Monday, November 8, 2010

Akiak Native Community v. U.S. EPA

Nov 5: In the U.S. Court of Appeals, Ninth Circuit, Case No. 08-74872. Petitioner Akiak Native Community and other petitioners and intervenors (collectively Petitioners or Akiak) seek review of the approval by the United States Environmental Protection Agency (EPA) of the State of Alaska's application to assume responsibility for administration of portions of the National Pollutant Discharge Elimination System (NPDES), pursuant to section 402(b) of the Clean Water Act (CWA). Petitioners contend that EPA did not adequately ensure: (1) that Alaska state law will provide the same opportunities for judicial review of permitting decisions as required by federal law; (2) that the State has the necessary enforcement tools to abate permit violations; and, (3) that subsistence resources will be protected as mandated by the Alaskan National Interest Lands Conservation Act (ANILCA).

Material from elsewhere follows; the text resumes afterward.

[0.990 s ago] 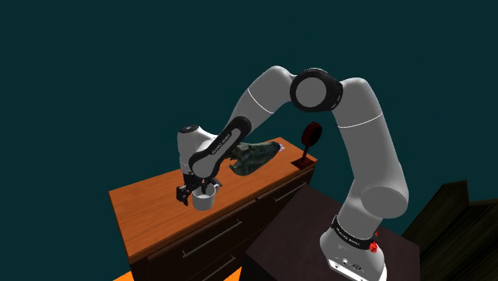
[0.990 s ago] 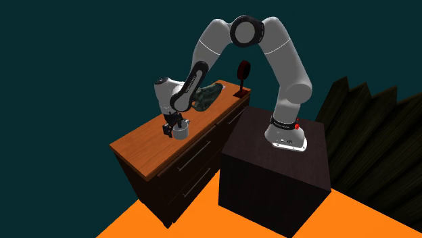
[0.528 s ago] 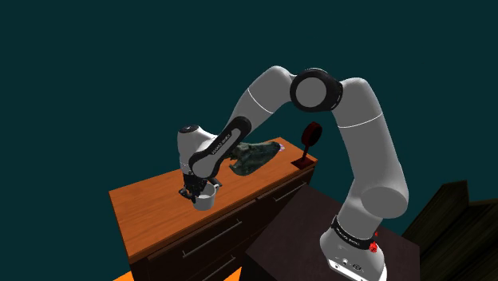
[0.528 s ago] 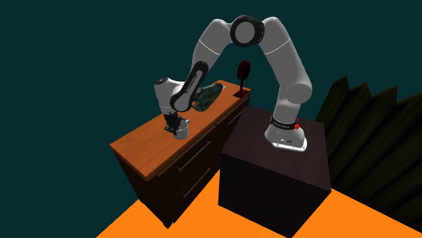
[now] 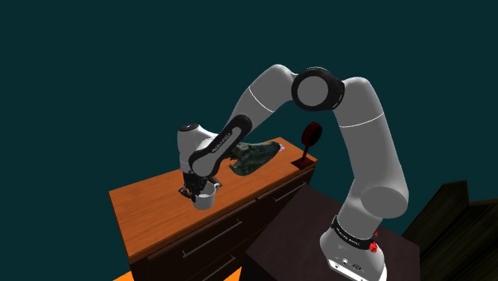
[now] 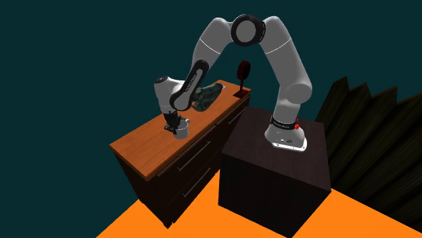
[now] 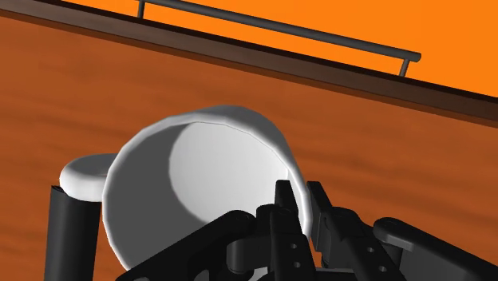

    In a split decision, the Appeals Court majority said, "We conclude that the EPA's decision to transfer authority to the State of Alaska was not arbitrary or capricious. Accordingly, we deny the petition for review." In part, the majority said, " The Supreme Court's recent decision in Home Builders [National Association of Home Builders v. Defenders of Wildlife (No. 06-340), See WIMS 6/26/07] provides guidance as to whether the EPA's transfer of the NPDES program to the State of Alaska triggers the requirement of a subsistence evaluation under ANILCA. In Home Builders, public interest groups challenged the EPA's transfer of the NPDES program to the State of Arizona, arguing that the EPA failed to consider the effects such transfer would have on endangered and threatened species under section 7(a) of the Endangered Species Act ("ESA"), 16 U.S.C. § 1536(a). 551 U.S. at 649. The Supreme Court held that requiring the EPA to comply with section 7(a) of the ESA would place the CWA and the ESA in conflict, for it would add a tenth criteria to the nine established criteria a state program must meet for transfer approval under section 402(b) of the CWA, 33 U.S.C. § 1342(b). Id. at 663-64. The Court noted that '§ 402(b) does not just set forth minimum requirements for the transfer of permitting authority; it affirmatively mandates that the transfer "shall" be approved if the specified criteria are met.' Id. at 663. The Court concluded that requiring compliance with section 7(a) would "effectively repeal § 402(b)'s statutory mandate by engrafting a tenth criterion onto the CWA."
    The dissenting (in part) decision said, "I agree that the ANILCA provision and the lack of administrative penalties in Alaska law do not undermine the grant of NPDES authority from the EPA to the State of Alaska, but I strongly disagree with the majority's conclusion that Alaska's 'loser pays' attorney's fee system will not adversely affect the public's ability to bring state court challenges to permitting decisions."